» DATA SHOWN:

------------------------------

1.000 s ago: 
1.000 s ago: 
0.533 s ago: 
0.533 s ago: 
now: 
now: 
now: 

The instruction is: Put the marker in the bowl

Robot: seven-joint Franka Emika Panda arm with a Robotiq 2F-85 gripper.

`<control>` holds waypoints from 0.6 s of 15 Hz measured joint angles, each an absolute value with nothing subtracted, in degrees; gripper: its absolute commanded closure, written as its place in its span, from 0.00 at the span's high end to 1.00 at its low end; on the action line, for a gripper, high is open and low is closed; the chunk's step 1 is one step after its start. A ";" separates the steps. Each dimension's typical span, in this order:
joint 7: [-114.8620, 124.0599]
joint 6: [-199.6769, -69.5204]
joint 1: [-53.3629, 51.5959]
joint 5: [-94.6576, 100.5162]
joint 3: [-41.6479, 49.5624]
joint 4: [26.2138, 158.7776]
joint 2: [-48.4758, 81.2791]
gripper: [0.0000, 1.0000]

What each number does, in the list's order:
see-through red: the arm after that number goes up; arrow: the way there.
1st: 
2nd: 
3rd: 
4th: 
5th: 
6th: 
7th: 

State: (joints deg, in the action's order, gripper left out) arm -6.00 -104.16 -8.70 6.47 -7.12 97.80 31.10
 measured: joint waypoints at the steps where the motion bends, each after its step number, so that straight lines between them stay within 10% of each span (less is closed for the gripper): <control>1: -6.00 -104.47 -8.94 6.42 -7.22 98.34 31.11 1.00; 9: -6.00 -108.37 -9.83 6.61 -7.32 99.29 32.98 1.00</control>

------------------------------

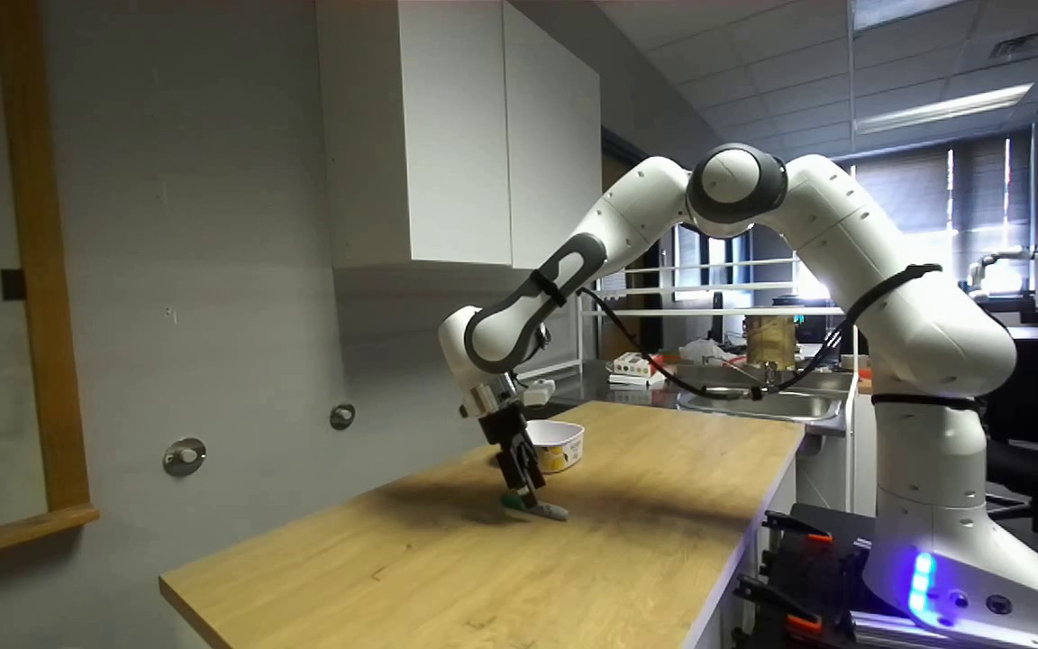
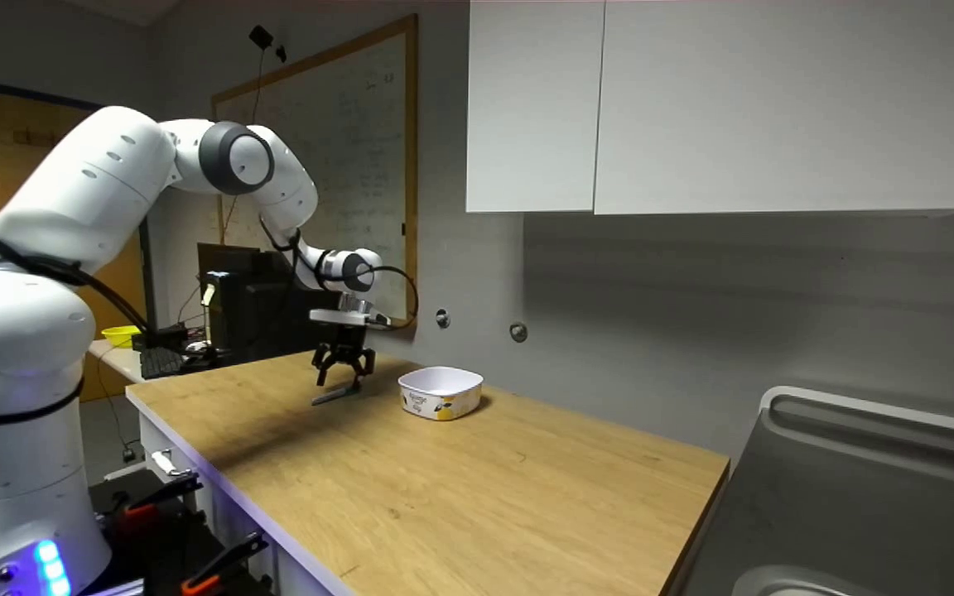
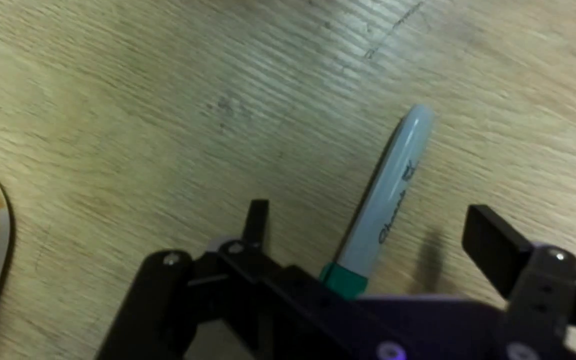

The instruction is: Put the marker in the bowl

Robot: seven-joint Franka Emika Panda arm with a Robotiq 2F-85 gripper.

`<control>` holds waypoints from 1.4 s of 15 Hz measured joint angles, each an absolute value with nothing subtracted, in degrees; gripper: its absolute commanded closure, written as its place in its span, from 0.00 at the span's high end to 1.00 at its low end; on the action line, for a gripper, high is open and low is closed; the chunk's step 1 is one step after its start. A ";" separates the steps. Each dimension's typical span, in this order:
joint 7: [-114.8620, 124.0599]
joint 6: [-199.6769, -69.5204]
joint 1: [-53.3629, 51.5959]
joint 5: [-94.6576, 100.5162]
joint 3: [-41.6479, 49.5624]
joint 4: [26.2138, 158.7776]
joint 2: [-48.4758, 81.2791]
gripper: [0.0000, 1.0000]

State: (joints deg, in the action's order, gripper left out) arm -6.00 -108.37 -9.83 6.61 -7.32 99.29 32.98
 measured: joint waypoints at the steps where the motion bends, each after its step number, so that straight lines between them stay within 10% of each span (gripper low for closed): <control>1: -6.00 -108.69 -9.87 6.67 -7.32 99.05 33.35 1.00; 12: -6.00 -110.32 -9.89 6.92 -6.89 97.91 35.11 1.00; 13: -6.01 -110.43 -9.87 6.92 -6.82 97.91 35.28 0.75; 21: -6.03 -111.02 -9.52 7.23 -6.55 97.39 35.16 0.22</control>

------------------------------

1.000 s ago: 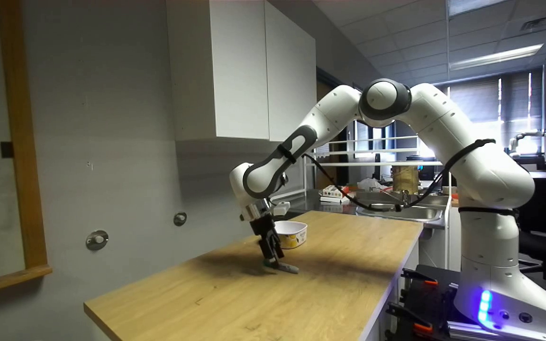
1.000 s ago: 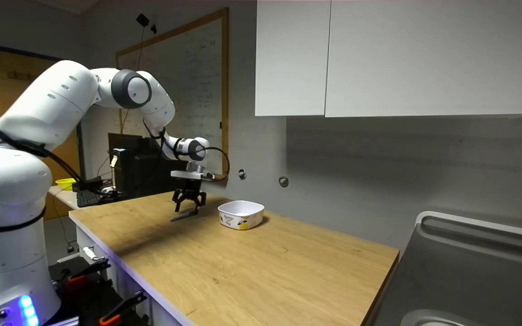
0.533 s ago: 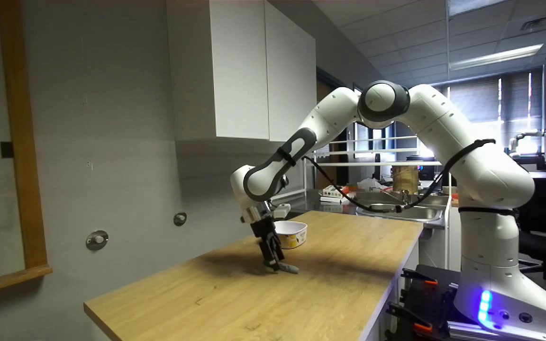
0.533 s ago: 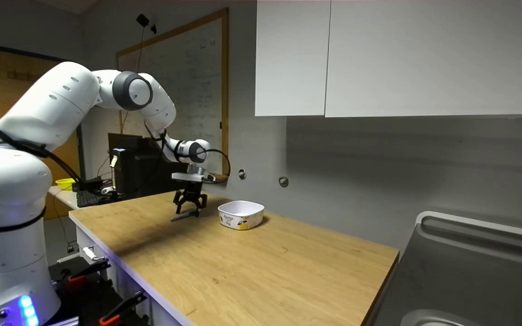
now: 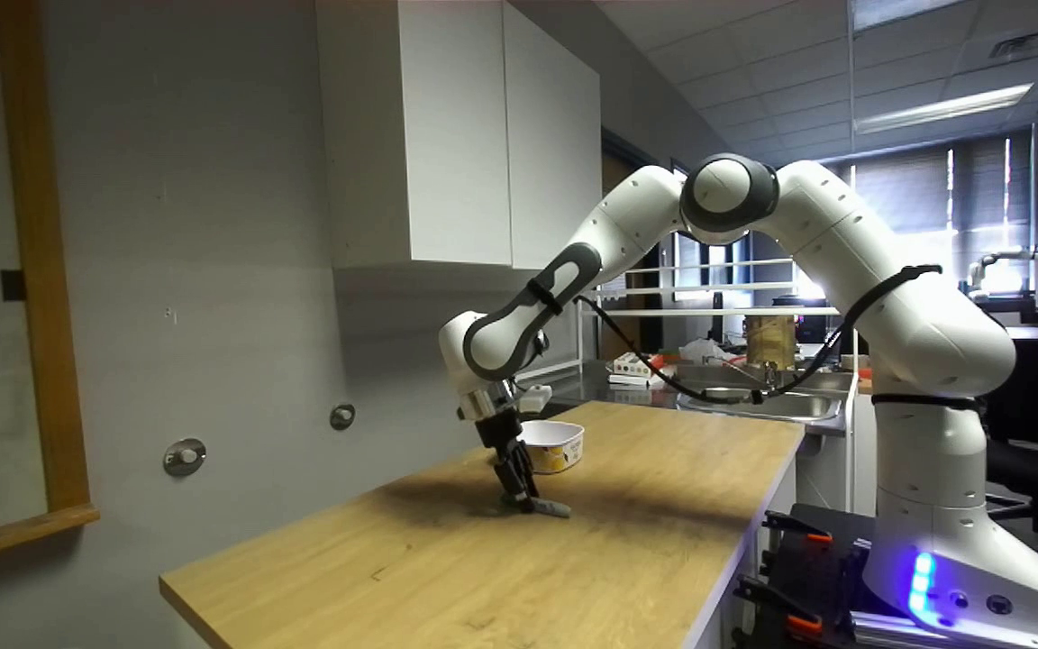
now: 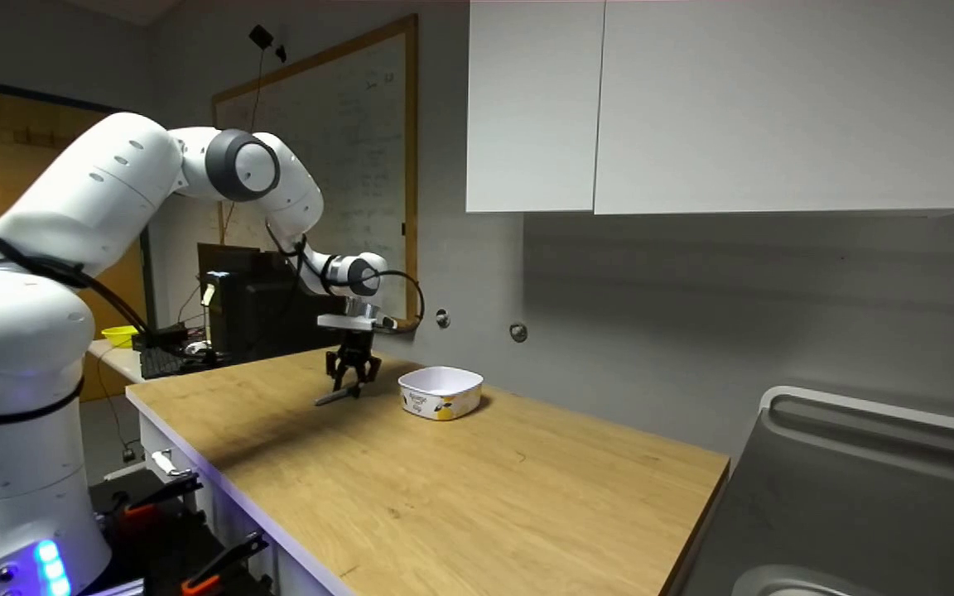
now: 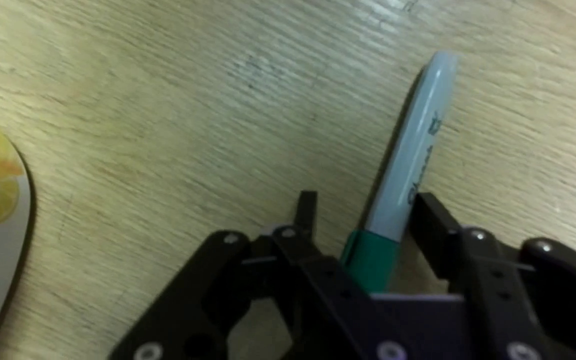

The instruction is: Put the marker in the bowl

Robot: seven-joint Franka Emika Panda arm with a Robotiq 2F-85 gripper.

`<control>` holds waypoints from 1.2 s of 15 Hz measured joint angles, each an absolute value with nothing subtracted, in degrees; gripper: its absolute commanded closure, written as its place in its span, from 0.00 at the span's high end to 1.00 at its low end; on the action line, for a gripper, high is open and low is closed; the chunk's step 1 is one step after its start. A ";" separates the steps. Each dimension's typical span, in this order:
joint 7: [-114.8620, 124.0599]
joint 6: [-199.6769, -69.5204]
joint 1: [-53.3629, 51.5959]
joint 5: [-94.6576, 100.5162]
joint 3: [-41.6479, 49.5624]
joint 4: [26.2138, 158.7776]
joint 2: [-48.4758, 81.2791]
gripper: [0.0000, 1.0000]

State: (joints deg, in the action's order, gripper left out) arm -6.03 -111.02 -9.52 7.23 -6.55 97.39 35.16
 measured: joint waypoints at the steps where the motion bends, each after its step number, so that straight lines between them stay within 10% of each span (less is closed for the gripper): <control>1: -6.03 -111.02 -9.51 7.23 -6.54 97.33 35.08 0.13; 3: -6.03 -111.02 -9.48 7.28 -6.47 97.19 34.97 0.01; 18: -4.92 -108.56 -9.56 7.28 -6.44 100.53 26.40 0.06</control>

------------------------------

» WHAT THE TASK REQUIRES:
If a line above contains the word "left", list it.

» ANSWER FOR THIS EXERCISE:
State: (joints deg, in the action's order, gripper left out) arm -6.00 -104.16 -8.70 6.47 -7.12 97.80 31.10
State: (joints deg, in the action's order, gripper left out) arm -6.00 -108.37 -9.83 6.61 -7.32 99.29 32.98
State: (joints deg, in the action's order, gripper left out) arm -6.03 -111.02 -9.52 7.23 -6.55 97.39 35.16

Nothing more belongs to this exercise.